This article was originally featured in Multifamily Executive Magazine
The current economic environment is putting some investors on the sidelines, but Fogelman Properties, which has been on a multifamily buying spree the first half of 2022, has cautious optimism heading into the second half of the year.
“It’s been a wild four weeks now where the run-up in Treasuries and macroeconomic tumult has really affected the debt markets for our industry,” says Mike Aiken, senior vice president of investments at Fogelman Properties, based in Memphis, Tennessee. “That’s still the majority of the capital stack for most buyers out there.”
He says he has seen a lot of disruption in the market in the past month.
“Many assets that were awarded to buyers in Q2 2022 have involved retrades or were dropped completely. Properties we pursued 45 days ago where we ended up second or third in the bidding process are now coming back to us because loan terms have changed significantly and broader concerns from many about a potential recession,” says Aiken. “We’re not seeing a complete reset in prices, but depending on the quality of the location and the quality of the asset, there’s a 5% to15% deterioration in values. It’s to be determined on how permanent that shift is.”
According to Aiken, many buyers who were most active before are on the sidelines now because they are having trouble getting debt, or, in some cases, equity is not there in the same form it was previously.
“It’s leading to a lot of interesting opportunities for groups who have cautious optimism,” he says. “We think you can make investments at any point of an economic cycle, but you have to be thoughtful of downside risk in how you model it.”

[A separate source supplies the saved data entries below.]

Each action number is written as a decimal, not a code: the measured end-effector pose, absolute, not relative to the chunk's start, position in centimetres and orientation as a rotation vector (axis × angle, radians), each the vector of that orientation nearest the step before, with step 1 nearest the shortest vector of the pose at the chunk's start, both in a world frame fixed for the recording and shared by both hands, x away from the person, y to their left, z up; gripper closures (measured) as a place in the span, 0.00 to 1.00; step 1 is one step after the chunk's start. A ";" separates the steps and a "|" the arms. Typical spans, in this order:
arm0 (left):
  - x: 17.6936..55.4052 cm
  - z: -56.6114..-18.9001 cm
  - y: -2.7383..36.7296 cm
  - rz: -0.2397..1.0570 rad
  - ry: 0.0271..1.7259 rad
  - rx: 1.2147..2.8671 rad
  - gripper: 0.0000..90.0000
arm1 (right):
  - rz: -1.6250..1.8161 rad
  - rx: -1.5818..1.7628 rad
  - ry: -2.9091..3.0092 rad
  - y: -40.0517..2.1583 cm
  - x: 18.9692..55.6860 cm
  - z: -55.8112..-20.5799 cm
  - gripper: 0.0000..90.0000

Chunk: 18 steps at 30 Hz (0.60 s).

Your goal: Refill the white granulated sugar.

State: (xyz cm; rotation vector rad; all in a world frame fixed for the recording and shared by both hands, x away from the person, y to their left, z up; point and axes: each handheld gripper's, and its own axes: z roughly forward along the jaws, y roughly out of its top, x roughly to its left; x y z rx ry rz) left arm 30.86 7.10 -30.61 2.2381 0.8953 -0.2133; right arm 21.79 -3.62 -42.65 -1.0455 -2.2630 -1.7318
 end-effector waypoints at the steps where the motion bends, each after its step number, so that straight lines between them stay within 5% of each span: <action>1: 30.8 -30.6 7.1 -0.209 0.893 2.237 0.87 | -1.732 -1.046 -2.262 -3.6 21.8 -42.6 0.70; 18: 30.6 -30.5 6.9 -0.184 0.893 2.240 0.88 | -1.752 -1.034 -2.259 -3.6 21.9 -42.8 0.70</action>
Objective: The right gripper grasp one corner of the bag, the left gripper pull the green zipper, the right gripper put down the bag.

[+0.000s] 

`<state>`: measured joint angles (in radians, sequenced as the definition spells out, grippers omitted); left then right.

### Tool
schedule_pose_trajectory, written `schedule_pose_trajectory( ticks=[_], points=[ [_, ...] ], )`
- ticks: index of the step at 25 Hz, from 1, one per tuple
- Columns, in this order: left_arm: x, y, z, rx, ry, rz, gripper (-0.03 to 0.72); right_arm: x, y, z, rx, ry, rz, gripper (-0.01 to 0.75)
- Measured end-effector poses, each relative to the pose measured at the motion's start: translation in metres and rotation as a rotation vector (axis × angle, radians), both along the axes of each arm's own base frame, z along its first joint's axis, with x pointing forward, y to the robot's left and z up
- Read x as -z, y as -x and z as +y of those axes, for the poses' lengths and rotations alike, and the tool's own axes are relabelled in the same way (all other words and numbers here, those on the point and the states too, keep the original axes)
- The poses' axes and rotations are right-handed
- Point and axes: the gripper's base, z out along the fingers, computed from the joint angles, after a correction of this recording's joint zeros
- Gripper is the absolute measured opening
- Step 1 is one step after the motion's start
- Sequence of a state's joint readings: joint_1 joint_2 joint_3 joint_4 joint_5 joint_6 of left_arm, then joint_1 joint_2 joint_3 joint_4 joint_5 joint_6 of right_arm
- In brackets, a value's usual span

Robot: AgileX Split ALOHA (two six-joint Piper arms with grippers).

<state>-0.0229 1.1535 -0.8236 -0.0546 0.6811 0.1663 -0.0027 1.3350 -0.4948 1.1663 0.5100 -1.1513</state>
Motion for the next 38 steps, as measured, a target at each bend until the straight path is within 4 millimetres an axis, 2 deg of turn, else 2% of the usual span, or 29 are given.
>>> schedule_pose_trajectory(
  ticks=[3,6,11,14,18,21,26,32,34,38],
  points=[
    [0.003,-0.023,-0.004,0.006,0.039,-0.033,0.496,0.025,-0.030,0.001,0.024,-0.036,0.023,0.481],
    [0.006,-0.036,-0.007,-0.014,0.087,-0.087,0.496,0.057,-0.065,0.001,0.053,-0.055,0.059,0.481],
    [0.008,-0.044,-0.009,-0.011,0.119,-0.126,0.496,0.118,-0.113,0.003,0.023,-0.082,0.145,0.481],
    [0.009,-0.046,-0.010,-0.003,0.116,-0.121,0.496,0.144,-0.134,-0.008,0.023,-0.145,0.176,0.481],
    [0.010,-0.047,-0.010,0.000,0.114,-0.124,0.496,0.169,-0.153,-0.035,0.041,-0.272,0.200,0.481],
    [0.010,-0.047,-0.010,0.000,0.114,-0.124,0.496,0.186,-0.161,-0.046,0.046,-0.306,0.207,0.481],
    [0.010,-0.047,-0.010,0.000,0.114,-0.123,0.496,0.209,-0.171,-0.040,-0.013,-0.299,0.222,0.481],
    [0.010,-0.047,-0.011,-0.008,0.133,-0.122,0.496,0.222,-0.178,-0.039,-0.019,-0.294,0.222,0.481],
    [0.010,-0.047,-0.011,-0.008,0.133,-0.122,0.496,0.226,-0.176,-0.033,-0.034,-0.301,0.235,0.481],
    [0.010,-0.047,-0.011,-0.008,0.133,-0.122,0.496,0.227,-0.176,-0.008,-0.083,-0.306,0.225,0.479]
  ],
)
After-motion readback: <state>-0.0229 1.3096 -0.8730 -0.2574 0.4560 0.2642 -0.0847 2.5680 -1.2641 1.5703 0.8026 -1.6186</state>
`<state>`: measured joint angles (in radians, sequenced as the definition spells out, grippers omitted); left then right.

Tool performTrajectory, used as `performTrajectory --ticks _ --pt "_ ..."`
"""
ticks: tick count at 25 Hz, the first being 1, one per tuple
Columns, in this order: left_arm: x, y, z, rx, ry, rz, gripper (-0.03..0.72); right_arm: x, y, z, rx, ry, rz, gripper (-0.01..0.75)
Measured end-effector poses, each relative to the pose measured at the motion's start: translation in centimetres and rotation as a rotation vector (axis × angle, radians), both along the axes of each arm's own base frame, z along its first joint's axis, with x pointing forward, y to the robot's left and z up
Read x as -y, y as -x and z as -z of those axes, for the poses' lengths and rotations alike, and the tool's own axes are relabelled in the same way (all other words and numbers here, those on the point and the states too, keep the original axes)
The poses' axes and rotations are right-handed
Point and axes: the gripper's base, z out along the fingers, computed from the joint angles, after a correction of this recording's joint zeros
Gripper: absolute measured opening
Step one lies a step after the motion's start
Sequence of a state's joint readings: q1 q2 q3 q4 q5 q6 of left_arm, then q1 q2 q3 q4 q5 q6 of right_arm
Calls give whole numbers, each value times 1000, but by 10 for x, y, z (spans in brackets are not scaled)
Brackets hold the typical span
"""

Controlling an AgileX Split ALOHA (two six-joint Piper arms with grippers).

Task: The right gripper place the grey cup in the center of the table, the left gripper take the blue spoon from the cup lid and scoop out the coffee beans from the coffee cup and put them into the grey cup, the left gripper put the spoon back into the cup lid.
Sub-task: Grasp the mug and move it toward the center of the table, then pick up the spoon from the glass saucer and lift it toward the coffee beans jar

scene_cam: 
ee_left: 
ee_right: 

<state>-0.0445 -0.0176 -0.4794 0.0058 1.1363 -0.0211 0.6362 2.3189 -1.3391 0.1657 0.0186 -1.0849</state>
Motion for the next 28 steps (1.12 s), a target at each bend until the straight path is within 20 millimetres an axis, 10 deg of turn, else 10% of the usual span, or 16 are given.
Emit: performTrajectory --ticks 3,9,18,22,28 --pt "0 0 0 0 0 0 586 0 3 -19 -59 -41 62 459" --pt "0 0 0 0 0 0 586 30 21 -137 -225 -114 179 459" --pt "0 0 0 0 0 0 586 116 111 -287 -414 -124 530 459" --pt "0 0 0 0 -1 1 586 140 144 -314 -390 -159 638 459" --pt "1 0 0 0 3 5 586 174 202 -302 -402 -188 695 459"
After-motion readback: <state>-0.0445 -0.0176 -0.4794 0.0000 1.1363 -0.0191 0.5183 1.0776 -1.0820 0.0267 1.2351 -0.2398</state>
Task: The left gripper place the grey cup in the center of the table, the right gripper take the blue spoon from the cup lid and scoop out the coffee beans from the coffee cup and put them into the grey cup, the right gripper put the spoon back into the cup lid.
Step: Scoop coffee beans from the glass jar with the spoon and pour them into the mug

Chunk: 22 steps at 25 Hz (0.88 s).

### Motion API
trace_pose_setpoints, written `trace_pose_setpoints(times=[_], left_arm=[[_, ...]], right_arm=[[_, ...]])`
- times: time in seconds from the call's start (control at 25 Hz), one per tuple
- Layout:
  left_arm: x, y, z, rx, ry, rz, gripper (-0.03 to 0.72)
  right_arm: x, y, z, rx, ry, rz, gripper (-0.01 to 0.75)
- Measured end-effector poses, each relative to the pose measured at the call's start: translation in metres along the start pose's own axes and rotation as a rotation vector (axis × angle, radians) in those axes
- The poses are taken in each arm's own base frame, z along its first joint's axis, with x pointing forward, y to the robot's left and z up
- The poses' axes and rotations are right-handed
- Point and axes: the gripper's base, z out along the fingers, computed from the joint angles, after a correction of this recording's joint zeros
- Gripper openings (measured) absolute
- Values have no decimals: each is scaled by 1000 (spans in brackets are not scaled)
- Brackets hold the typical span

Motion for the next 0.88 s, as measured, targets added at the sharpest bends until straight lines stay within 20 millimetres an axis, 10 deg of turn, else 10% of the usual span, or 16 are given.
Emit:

While the investment side has changed meaningfully in terms of cap rates and capital market flows, apartments have proven to be one of the most resilient asset types.
“What has not changed is performance on the ground at the properties—strong occupancy and rent growth across our whole portfolio. That part of the equation so far has held up well,” he says. “The basic need of having a roof over your head is not going to go away and should continue to outperform other types of properties, whether office, retail, and even industrial. If you have a recession, those are likely to be hit harder than multifamily. I think there’s no reason that won’t continue to be the case here.”
Aiken says it’s been the most active 12- to 13-month period in the company’s history. Year to date, Fogelman has closed on six investments—everything between 1970s vintage deals to 2000s—that are value-add in nature in the strong Sun Belt markets of Atlanta; Charleston and Greenville, South Carolina; Houston; and Memphis.
Its most recent acquisition is The Moorings, a 201-unit waterfront apartment community in the Houston metro, where the firm has seen strong economic growth.
The community, which is 95% occupied and will be managed by Fogelman, is comprised of newly upgraded one- and two-bedroom apartments with rents ranging between $897 and $1,565. Amenities include waterfront views, Amazon hub lockers, a 24-hour fitness center, and a resort-style pool.
“The Moorings is located in a distinguished seaside community on Clear Lake in League City, a prime Houston submarket. With access to top employers and school systems, as well as dining and entertainment, the community is well-suited to access boating and recreation literally at your doorstep,” says Aiken. “As active investors and seasoned property managers, we look forward to expanding our footprint in the Greater Houston area.”